Windows版Apacheは、通常のインストーラの設定に従うと、デフォルトでサービスとして起動されるよう登録される。

今回は、異なる設定ファイルを読み込むApacheを別々にWindowsのサービスとして起動するよう登録することに挑戦し、目的を達した。

当初の目的はPHP4をLoadするApacheとPHP5をLoadするApacheを別々に立ち上げることであった。

今回は以下のように、"httpd4"と"httpd5"というサービス名でそれぞれ登録してみる。後述のように、最終的には両方とも80番ポートとし、排他的に動作するよう設定した。

サービス名 設定ファイル
httpd4 conf/httpd_php4.conf
httpd5 conf/httpd_php5.conf

なお、当初目的がPHP4とPHP5の共存である為、上掲のconfはPHP4/5の差分、LoadModule周辺部分のみが含まれている。大半の共通部分は conf/httpd_common.conf として以下のように両confよりとりこませている。

Include conf/httpd_common.conf

まず、インストール時に入ったデフォルトのApacheサービスをWindowsのサービスより削除する。

> cd "C:\Program Files\Apache Group\Apache2\bin"
> apache -k uninstall
Removing the Apache service
The Apache service has been removed successfully.

次に、各設定ファイルが問題ないかチェックする。

> apache -f conf/httpd_php4.conf -t
Syntax OK
> apache -f conf/httpd_php5.conf -t
Syntax OK

サービスとして登録する。"-k install" と "-n サービス名" と "-f サーバー設定ファイル" を指定する。

> apache -k install -n "httpd4" -f conf/httpd_php4.conf

> apache -k install -n "httpd5" -f conf/httpd_php5.conf

ちなみに、サービスを削除するには以下のようになる。

> apache -k uninstall -n "httpd4"
> apache -k uninstall -n "httpd5"

サービスの起動・停止は、"-n"オプションと共に実行する。

> apache -k {start|stop|restart} -n "httpd{4|5}"

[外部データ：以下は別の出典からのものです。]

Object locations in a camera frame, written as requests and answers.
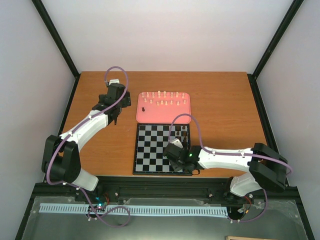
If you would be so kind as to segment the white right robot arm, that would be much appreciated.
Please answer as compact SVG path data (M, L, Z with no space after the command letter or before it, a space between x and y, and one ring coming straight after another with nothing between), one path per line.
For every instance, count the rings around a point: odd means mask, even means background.
M252 148L215 149L202 145L186 147L175 138L165 147L163 156L176 172L184 170L191 174L207 169L241 171L242 175L227 180L222 194L231 203L258 190L283 192L287 174L292 171L284 157L263 143L255 143Z

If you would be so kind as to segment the black aluminium frame rail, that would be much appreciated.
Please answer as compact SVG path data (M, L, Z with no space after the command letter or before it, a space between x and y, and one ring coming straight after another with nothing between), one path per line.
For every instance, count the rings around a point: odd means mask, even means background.
M243 198L226 200L227 179L225 178L184 178L184 177L99 177L97 190L87 191L93 203L99 200L106 202L108 197L111 203L123 204L123 200L131 198L142 199L196 199L205 203L235 207L245 203ZM49 185L36 183L31 197L75 197L78 202L86 202L84 194L69 185ZM293 200L301 204L302 200L297 187L286 187L284 192L267 191L267 198L271 200Z

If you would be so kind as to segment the black and white chessboard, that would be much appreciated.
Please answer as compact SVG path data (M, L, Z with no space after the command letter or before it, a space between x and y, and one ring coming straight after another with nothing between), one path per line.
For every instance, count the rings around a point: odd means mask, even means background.
M176 126L180 126L180 135L176 135ZM134 175L156 175L156 176L187 176L183 170L174 171L170 161L163 157L163 152L169 140L179 139L183 143L187 137L187 147L190 146L190 125L175 124L170 129L169 124L139 123L137 124L135 152L133 160Z

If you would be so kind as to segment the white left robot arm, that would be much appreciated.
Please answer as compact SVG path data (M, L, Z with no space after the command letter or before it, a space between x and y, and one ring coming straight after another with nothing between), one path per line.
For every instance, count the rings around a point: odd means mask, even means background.
M123 108L131 106L130 93L118 79L107 83L107 93L100 94L98 103L76 126L45 141L41 170L49 180L75 185L86 190L92 201L103 198L104 188L98 178L81 166L80 151L100 130L116 123Z

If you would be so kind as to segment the pink plastic tray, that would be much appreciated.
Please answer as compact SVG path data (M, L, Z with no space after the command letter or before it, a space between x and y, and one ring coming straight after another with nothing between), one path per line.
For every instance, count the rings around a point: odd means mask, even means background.
M146 92L149 92L150 98L146 98ZM147 124L170 124L174 118L180 114L191 114L191 98L186 92L166 92L166 98L163 98L163 91L161 91L161 98L158 98L158 91L153 91L155 98L152 98L151 91L141 92L138 95L136 121L138 123Z

Apache Service Monitor を立ち上げると、二つのサービスが表示され、それぞれ起動・停止できるようになっている。

今回は最終的に両方とも80番で動かすようにしたため、排他的に起動・停止する。但し、デフォルトはhttpd4としたかったため、Windowsのサービス設定画面より、httpd4を「自動」とし、httpd5を「手動」とした。これによりマシン起動時はデフォルトでPHP4のApacheが起動し、PHP5で動かしたければ手動でhttpd5へ切り替えるようにした。

(追記)

上記手法でサービスを登録後は、サービスのコンソールからhttpd4/5のスタートアップの種類を調整しておくことをお奨めする。

サービスのコンソールは「ファイル名を指定して実行」で "services.msc" を実行すれば立ち上がる。

スタートアップの種類を「自動」にしたものが、Windows起動後に自動的に立ち上がる。「手動」に設定すると、Windows起動後に自動的に立ち上がることはなく、サービスのコンソールまたは下記NETコマンドより手動で立ち上げる必要がある。

httpd4とhttpd5はどちらかしか動かせないので、好きな方を「自動」に設定し、もう片方は「手動」に設定する必要がある。

サービスの起動・停止は、Windows標準のNETコマンドを使っても制御出来る。

> NET {START|STOP} "httpd{4|5}"

[][][]PHP4とPHP5の共存をしようとしたけれど断念した。

今更ではあるが、PHP4とPHP5の共存をしようとした。実のところCLI環境では特に難しいものはない。PATHやphp.iniの配置、include_pathやextensionの設定さえごっちゃにならなければ嵌りどころは殆ど無い。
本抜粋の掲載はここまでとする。